- **Task to carry out**: In the records, find each line where "camera" occurs, and copy it.

Items listed in a dataset
-- Opening Marker --

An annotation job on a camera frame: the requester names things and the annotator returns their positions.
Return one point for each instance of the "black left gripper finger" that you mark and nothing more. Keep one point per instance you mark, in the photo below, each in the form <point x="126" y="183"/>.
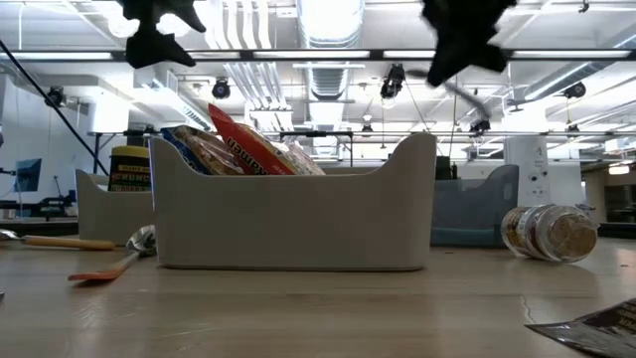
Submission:
<point x="154" y="50"/>
<point x="191" y="20"/>

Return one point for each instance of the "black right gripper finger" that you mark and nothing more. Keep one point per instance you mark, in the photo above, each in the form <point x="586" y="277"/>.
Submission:
<point x="492" y="58"/>
<point x="447" y="62"/>

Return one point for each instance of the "blue yellow noodle packet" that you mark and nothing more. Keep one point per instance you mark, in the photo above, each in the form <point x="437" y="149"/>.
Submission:
<point x="199" y="149"/>

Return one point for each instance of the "yellow lid crunch jar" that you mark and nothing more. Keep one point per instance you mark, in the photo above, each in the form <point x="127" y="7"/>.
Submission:
<point x="129" y="171"/>

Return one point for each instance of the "red orange ramen packet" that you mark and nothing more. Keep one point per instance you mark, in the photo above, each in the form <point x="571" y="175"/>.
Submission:
<point x="248" y="146"/>

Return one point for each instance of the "black ceiling spotlight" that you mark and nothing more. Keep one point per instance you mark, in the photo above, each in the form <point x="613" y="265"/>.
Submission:
<point x="55" y="95"/>
<point x="392" y="82"/>
<point x="221" y="89"/>
<point x="575" y="90"/>

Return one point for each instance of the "white building column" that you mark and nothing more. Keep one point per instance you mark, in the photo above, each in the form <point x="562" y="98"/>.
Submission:
<point x="527" y="169"/>

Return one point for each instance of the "dark grey plastic bin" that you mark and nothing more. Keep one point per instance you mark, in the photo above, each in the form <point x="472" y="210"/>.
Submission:
<point x="472" y="209"/>

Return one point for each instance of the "blue monitor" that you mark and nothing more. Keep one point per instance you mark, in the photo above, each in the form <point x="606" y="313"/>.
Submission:
<point x="28" y="175"/>

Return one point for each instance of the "brown snack packet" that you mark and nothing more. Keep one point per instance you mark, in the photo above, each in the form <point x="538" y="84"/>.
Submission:
<point x="596" y="328"/>

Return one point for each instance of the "silver ceiling duct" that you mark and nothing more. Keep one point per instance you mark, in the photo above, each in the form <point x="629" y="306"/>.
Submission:
<point x="330" y="30"/>

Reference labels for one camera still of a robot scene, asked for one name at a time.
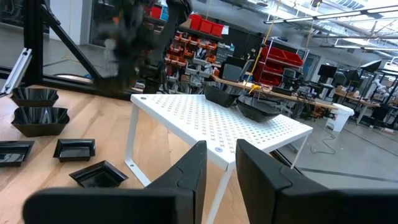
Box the black photo light hood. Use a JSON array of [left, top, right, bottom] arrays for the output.
[[341, 68, 361, 84]]

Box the black softbox light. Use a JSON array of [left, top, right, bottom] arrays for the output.
[[359, 60, 382, 74]]

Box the red storage bin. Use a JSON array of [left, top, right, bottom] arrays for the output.
[[281, 51, 304, 68], [188, 14, 203, 30], [199, 19, 214, 34], [261, 46, 287, 62], [211, 23, 225, 37]]

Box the long wooden workbench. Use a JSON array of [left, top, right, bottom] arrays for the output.
[[211, 74, 340, 111]]

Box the small black square plate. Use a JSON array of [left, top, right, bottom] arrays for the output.
[[52, 138, 96, 163], [0, 140, 35, 168], [68, 159, 129, 189]]

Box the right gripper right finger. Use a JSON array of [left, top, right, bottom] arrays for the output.
[[235, 138, 398, 224]]

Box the black round-cornered deep plate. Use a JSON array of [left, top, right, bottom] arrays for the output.
[[236, 94, 282, 113], [236, 98, 283, 123]]

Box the black aluminium table frame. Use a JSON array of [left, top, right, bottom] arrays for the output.
[[0, 0, 144, 102]]

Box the gray monitor back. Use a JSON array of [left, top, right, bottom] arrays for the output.
[[221, 55, 246, 82]]

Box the long ceiling light strip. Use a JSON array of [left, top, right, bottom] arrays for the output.
[[263, 4, 398, 25]]

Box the white trash bin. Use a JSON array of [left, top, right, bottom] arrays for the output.
[[325, 103, 356, 133]]

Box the black wavy-rim deep plate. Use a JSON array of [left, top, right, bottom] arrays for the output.
[[11, 106, 70, 138], [203, 83, 248, 108], [10, 86, 60, 108]]

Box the black computer monitor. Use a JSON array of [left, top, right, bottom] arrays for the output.
[[317, 64, 338, 79]]

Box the yellow hanging cable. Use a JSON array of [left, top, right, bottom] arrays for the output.
[[244, 21, 276, 94]]

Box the silver aluminium extrusion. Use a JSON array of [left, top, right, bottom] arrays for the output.
[[0, 47, 33, 96]]

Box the white perforated metal shelf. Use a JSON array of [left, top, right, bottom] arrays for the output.
[[124, 93, 314, 224]]

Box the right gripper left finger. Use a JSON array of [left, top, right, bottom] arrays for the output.
[[22, 140, 208, 224]]

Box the rack with orange bins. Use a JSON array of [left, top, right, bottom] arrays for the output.
[[164, 30, 218, 91]]

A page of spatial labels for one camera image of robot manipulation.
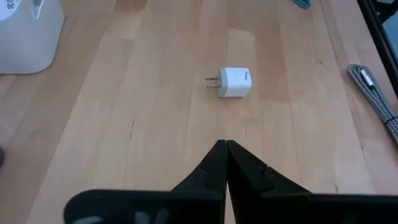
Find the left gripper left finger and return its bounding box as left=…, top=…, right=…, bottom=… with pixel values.
left=64, top=139, right=227, bottom=224

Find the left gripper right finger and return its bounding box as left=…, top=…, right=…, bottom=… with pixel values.
left=226, top=140, right=398, bottom=224

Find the white wall charger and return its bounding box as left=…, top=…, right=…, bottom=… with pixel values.
left=204, top=67, right=253, bottom=99

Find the black white braided cable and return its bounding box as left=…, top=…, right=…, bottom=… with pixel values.
left=347, top=63, right=398, bottom=146

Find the teal braided cable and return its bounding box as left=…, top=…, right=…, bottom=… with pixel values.
left=292, top=0, right=312, bottom=10

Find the white plastic bin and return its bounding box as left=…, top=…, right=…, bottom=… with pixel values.
left=0, top=0, right=65, bottom=75

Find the black aluminium table frame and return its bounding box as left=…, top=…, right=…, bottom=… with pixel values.
left=356, top=0, right=398, bottom=97

-- Closing Marker --

- **Written answer**:
An annotation job on a camera frame: the requester names things and the annotator returns their positions.
Reference labels for one camera still of a robot scene, asked for one name at a time.
A page of spatial labels for one camera image of robot manipulation.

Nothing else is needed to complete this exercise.